But what about Block 4!

And Bean Variety 6! Good point:

  • We have 4 blocks, but only 3 coefficients for block \((\alpha_1, \alpha_2, \alpha_3)\).
  • We have 6 kinds of bean, but only 5 coefficients for bean \((\beta_1, \ldots, \beta_5)\)
  • Remember that block ‘consumed’ only 3 DoF, and bean only 5 DoF:
    Each estimate ‘costs’ one degree of freedom.

If you have \(n\) groups, you only get \(n-1\) group means. — Why?
We also know that the \(n\) group means must sum to zero!
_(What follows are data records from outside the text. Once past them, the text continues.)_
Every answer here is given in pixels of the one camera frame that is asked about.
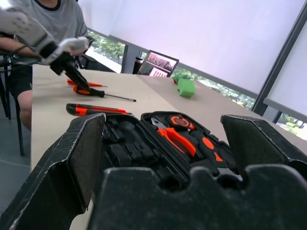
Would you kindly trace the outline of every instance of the floor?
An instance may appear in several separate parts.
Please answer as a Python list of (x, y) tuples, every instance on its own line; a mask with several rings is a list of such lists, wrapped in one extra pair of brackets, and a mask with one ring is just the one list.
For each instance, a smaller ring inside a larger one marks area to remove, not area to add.
[(23, 130), (25, 156), (20, 156), (15, 102), (11, 98), (12, 119), (5, 117), (0, 100), (0, 215), (8, 207), (30, 174), (31, 132)]

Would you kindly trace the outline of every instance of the robotic arm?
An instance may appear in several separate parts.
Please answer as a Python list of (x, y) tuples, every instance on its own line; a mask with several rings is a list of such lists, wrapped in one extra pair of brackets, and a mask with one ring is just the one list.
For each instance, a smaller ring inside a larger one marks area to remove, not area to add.
[(56, 74), (65, 71), (82, 89), (89, 90), (87, 80), (74, 67), (74, 59), (67, 52), (70, 47), (87, 49), (86, 37), (64, 39), (57, 45), (54, 37), (36, 19), (13, 6), (0, 7), (0, 31), (19, 36), (26, 46), (43, 57), (43, 63), (50, 65)]

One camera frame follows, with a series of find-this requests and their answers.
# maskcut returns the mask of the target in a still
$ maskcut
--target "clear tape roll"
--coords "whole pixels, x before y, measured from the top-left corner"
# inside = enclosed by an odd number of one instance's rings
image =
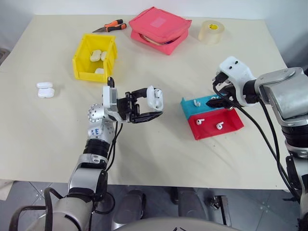
[[[214,45],[221,39],[225,26],[217,21],[208,20],[202,23],[198,39],[206,45]]]

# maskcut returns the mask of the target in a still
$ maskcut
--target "pliers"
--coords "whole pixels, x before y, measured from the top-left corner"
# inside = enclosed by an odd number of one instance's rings
[[[94,30],[92,33],[96,32],[110,32],[113,30],[123,30],[126,28],[126,23],[123,23],[122,19],[115,20],[109,24],[105,24],[103,27]]]

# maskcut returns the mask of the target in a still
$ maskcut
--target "table surface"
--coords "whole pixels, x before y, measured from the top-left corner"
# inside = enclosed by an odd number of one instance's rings
[[[0,177],[68,182],[84,149],[93,103],[102,102],[101,83],[74,79],[72,57],[84,33],[117,18],[133,16],[38,15],[0,67]],[[213,94],[218,65],[233,55],[254,76],[285,68],[262,20],[217,19],[226,31],[219,44],[197,40],[206,18],[193,18],[189,36],[170,55],[130,38],[116,36],[113,72],[119,97],[154,85],[164,94],[164,113],[143,124],[125,124],[118,137],[108,183],[211,188],[285,189],[276,163],[257,128],[239,112],[244,128],[195,141],[180,101]],[[37,97],[36,83],[52,81],[55,97]],[[145,100],[141,110],[147,111]],[[246,108],[272,142],[260,105]],[[281,162],[287,150],[276,120]]]

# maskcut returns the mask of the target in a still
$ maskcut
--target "yellow storage box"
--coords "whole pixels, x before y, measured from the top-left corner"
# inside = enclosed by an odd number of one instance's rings
[[[73,69],[76,79],[107,82],[112,74],[112,68],[117,57],[115,36],[85,34],[79,44],[79,47],[73,57]],[[106,51],[104,61],[90,61],[92,51]],[[97,68],[103,68],[104,74],[95,74]]]

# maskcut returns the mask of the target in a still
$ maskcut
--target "pink case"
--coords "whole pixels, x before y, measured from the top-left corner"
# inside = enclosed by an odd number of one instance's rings
[[[188,28],[191,23],[191,20],[186,20],[169,12],[151,7],[129,22],[132,28],[130,36],[132,39],[170,55],[187,38]],[[146,36],[156,43],[174,41],[164,45],[156,45],[145,40],[142,36]]]

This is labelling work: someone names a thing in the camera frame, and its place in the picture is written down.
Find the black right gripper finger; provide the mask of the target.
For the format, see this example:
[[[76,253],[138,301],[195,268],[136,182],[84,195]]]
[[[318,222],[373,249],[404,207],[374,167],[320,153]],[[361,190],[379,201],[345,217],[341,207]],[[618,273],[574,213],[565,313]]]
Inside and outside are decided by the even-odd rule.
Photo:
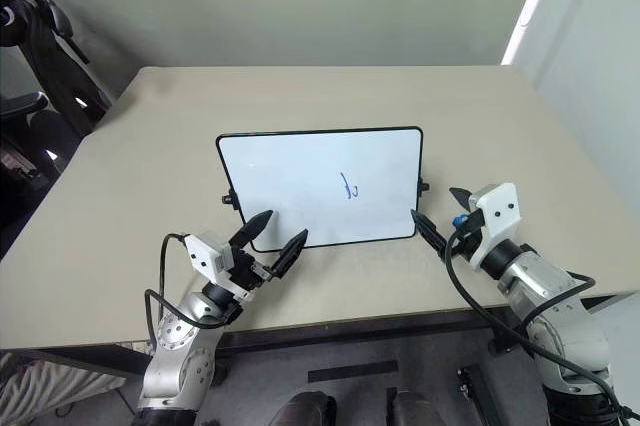
[[[459,187],[450,187],[449,192],[464,210],[471,210],[470,199],[472,193],[469,190]]]
[[[420,236],[436,253],[444,253],[447,240],[437,231],[435,224],[423,213],[412,210],[411,216]]]

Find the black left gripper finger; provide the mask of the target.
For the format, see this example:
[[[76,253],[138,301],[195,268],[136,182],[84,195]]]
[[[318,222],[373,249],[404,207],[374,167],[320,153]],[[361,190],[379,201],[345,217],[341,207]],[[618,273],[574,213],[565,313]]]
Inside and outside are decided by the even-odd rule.
[[[272,277],[281,279],[286,275],[298,260],[305,247],[307,237],[308,230],[304,229],[287,242],[287,244],[281,249],[277,260],[270,267]]]
[[[255,240],[266,228],[272,214],[272,210],[266,210],[253,216],[231,237],[230,246],[244,248]]]

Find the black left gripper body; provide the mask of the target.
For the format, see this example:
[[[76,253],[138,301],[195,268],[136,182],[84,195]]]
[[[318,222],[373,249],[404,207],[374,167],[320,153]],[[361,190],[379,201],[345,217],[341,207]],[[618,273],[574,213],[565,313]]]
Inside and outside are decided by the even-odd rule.
[[[242,289],[252,292],[269,282],[274,275],[269,267],[257,262],[242,248],[231,246],[233,266],[228,270],[229,279]]]

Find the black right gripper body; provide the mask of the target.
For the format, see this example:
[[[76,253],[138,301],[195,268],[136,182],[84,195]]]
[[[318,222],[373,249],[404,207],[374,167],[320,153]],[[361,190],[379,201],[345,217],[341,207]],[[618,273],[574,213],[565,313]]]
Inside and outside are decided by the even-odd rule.
[[[470,261],[482,241],[481,228],[485,225],[481,209],[460,214],[452,220],[454,233],[448,240],[449,258],[463,257]]]

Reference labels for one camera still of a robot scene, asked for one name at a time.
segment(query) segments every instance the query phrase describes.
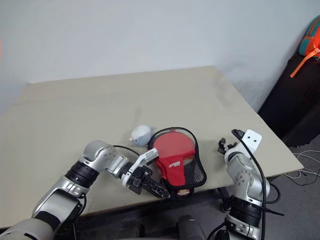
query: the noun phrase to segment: backpack
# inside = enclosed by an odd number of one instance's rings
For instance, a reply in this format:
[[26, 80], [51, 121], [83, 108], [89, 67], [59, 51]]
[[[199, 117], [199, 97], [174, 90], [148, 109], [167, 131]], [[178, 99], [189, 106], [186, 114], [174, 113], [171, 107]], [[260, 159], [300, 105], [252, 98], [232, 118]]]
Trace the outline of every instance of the backpack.
[[320, 15], [317, 16], [310, 26], [308, 27], [306, 34], [300, 44], [299, 54], [305, 56], [301, 63], [296, 67], [293, 73], [290, 75], [293, 78], [299, 69], [310, 58], [320, 58]]

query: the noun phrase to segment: stuffed animal
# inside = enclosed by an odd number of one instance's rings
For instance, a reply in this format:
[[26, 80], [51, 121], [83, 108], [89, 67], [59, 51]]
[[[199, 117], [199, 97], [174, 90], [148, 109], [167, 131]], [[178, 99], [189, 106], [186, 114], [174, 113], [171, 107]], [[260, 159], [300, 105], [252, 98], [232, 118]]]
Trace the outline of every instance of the stuffed animal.
[[152, 137], [152, 128], [146, 125], [139, 125], [131, 132], [129, 141], [137, 146], [145, 146]]

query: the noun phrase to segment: table
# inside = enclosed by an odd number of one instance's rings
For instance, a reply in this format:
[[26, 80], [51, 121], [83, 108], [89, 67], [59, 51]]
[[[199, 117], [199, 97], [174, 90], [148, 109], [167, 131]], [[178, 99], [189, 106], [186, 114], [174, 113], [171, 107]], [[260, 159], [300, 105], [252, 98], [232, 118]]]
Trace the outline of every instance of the table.
[[[0, 227], [29, 218], [90, 141], [132, 147], [130, 133], [141, 124], [155, 130], [185, 127], [195, 134], [207, 173], [197, 191], [233, 183], [217, 146], [222, 137], [236, 141], [234, 128], [262, 135], [255, 156], [266, 177], [303, 168], [213, 66], [34, 83], [1, 118]], [[98, 177], [87, 199], [84, 213], [156, 200], [122, 187], [108, 173]]]

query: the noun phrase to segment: white wall
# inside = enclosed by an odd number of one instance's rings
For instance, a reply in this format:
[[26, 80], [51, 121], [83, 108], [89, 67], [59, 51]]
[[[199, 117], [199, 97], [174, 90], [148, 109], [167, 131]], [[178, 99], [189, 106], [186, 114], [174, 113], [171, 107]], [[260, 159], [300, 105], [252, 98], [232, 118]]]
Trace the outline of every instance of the white wall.
[[319, 0], [0, 0], [1, 104], [26, 83], [215, 65], [256, 111]]

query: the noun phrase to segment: orange strap
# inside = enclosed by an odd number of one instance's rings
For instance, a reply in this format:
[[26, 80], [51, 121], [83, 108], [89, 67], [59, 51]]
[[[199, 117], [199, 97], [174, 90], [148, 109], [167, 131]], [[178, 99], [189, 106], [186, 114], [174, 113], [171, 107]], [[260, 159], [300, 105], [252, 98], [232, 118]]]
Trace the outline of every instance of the orange strap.
[[305, 64], [305, 62], [308, 59], [312, 58], [317, 53], [320, 53], [319, 48], [315, 48], [312, 52], [310, 52], [307, 56], [305, 56], [305, 58], [300, 62], [300, 64], [296, 67], [296, 69], [293, 71], [293, 73], [291, 73], [290, 77], [293, 78], [297, 74], [297, 72], [300, 70], [300, 68]]

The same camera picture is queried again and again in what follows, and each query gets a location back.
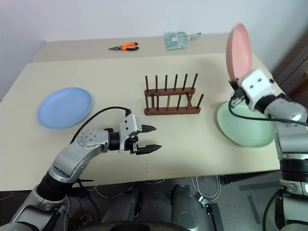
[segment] pliers
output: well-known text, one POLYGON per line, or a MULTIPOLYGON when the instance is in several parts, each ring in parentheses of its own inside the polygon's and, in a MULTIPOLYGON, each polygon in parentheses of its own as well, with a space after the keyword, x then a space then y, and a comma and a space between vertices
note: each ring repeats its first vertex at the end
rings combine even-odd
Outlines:
POLYGON ((137 45, 138 45, 137 42, 130 42, 130 43, 122 44, 121 46, 109 48, 108 50, 114 50, 114 51, 118 51, 118 50, 136 51, 136 50, 139 49, 139 47, 133 47, 133 48, 129 48, 129 47, 137 46, 137 45))

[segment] floor
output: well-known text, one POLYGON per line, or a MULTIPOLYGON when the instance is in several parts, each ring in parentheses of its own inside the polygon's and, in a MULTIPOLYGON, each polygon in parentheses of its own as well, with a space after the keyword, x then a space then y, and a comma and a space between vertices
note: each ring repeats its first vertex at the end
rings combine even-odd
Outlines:
MULTIPOLYGON (((280 172, 271 172, 257 177, 240 180, 232 184, 221 186, 220 197, 214 202, 218 203, 222 222, 225 231, 260 231, 261 221, 266 203, 279 188, 280 172)), ((134 189, 143 194, 143 203, 139 220, 159 220, 170 222, 171 191, 177 184, 189 185, 190 190, 195 195, 195 208, 198 214, 200 230, 213 230, 210 217, 198 202, 199 195, 192 186, 191 178, 171 179, 156 185, 136 182, 134 189)), ((116 195, 127 188, 132 183, 99 186, 101 193, 107 196, 116 195)), ((204 194, 212 194, 216 191, 215 177, 200 177, 199 186, 204 194)), ((27 197, 29 191, 13 192, 12 196, 0 201, 0 224, 10 221, 19 205, 27 197)), ((9 195, 10 192, 0 192, 0 198, 9 195)), ((100 208, 102 216, 108 209, 111 199, 102 198, 95 191, 90 192, 93 200, 100 208)), ((93 222, 97 219, 93 205, 88 199, 70 197, 69 217, 79 217, 81 215, 80 204, 84 214, 91 214, 93 222)), ((63 218, 58 220, 55 231, 64 230, 63 218)), ((267 218, 268 230, 278 230, 274 223, 274 209, 270 207, 267 218)))

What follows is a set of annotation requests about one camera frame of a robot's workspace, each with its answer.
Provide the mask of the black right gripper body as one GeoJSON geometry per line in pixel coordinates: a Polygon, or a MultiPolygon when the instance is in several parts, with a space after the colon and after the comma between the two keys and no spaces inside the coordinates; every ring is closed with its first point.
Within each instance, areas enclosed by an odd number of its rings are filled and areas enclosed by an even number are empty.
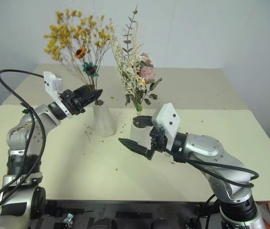
{"type": "Polygon", "coordinates": [[[149,150],[149,154],[154,154],[155,151],[166,152],[168,154],[172,153],[166,147],[168,139],[165,136],[165,131],[162,127],[160,127],[159,129],[153,127],[152,130],[150,131],[150,137],[151,137],[151,148],[149,150]]]}

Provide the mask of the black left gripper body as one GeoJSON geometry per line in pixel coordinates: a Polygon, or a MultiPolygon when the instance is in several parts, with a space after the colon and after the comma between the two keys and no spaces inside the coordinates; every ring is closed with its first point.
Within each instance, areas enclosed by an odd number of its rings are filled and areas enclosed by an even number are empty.
{"type": "Polygon", "coordinates": [[[71,115],[79,115],[86,111],[79,101],[80,97],[77,97],[71,90],[67,89],[63,91],[59,94],[59,97],[71,115]]]}

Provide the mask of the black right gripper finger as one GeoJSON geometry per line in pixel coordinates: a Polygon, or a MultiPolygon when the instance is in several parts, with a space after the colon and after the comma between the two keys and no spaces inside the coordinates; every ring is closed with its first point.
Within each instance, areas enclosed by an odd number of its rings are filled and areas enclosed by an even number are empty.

\[\alpha_1 + \alpha_2 + \ldots +\alpha_n= \sum_{i=1}^n \alpha_i = 0\]

So, we do know the remaining \(n^\mathrm{th}\) goup mean!

\[\alpha_n = -\alpha_1 - \alpha_2 - \ldots - \alpha_{n-1} = -\sum_{i=1}^{n-1}\alpha_i\]

Model equation…

in pseudo-matrix notation

\[y = \mu + \begin{bmatrix} \mathtt{block} & \mathrm{Deviation} \\ 1 & \alpha_1 \\ 2 & \alpha_2 \\ 3 & \alpha_3 \\ 4 & -(\alpha_1+\alpha_2+\alpha_3) \\ \end{bmatrix} + \begin{bmatrix} \mathtt{bean} & \mathrm{Deviation} \\ 1 & \beta_1 \\ 2 & \beta_2 \\ 3 & \beta_3 \\ 4 & \beta_4 \\ 5 & \beta_5 \\ 6 & -(\beta_1+\beta_2+\beta_3+\beta_4+\beta_5) \\ \end{bmatrix} + \epsilon \]

The Concept of Orthogonality

A Definition First

Two EVs \(X_1,\ X_2\) are said to be orthogonal when knowledge of one variable provides no information about the other variable (and vice versa).

In our Beans example,

lm(yield ~ block + bean)

orthogonality means that

  • knowing block tells you nothing about what bean variety was planted on the plot; and
  • knowing the bean variety tells you nothing about what block the plot is in.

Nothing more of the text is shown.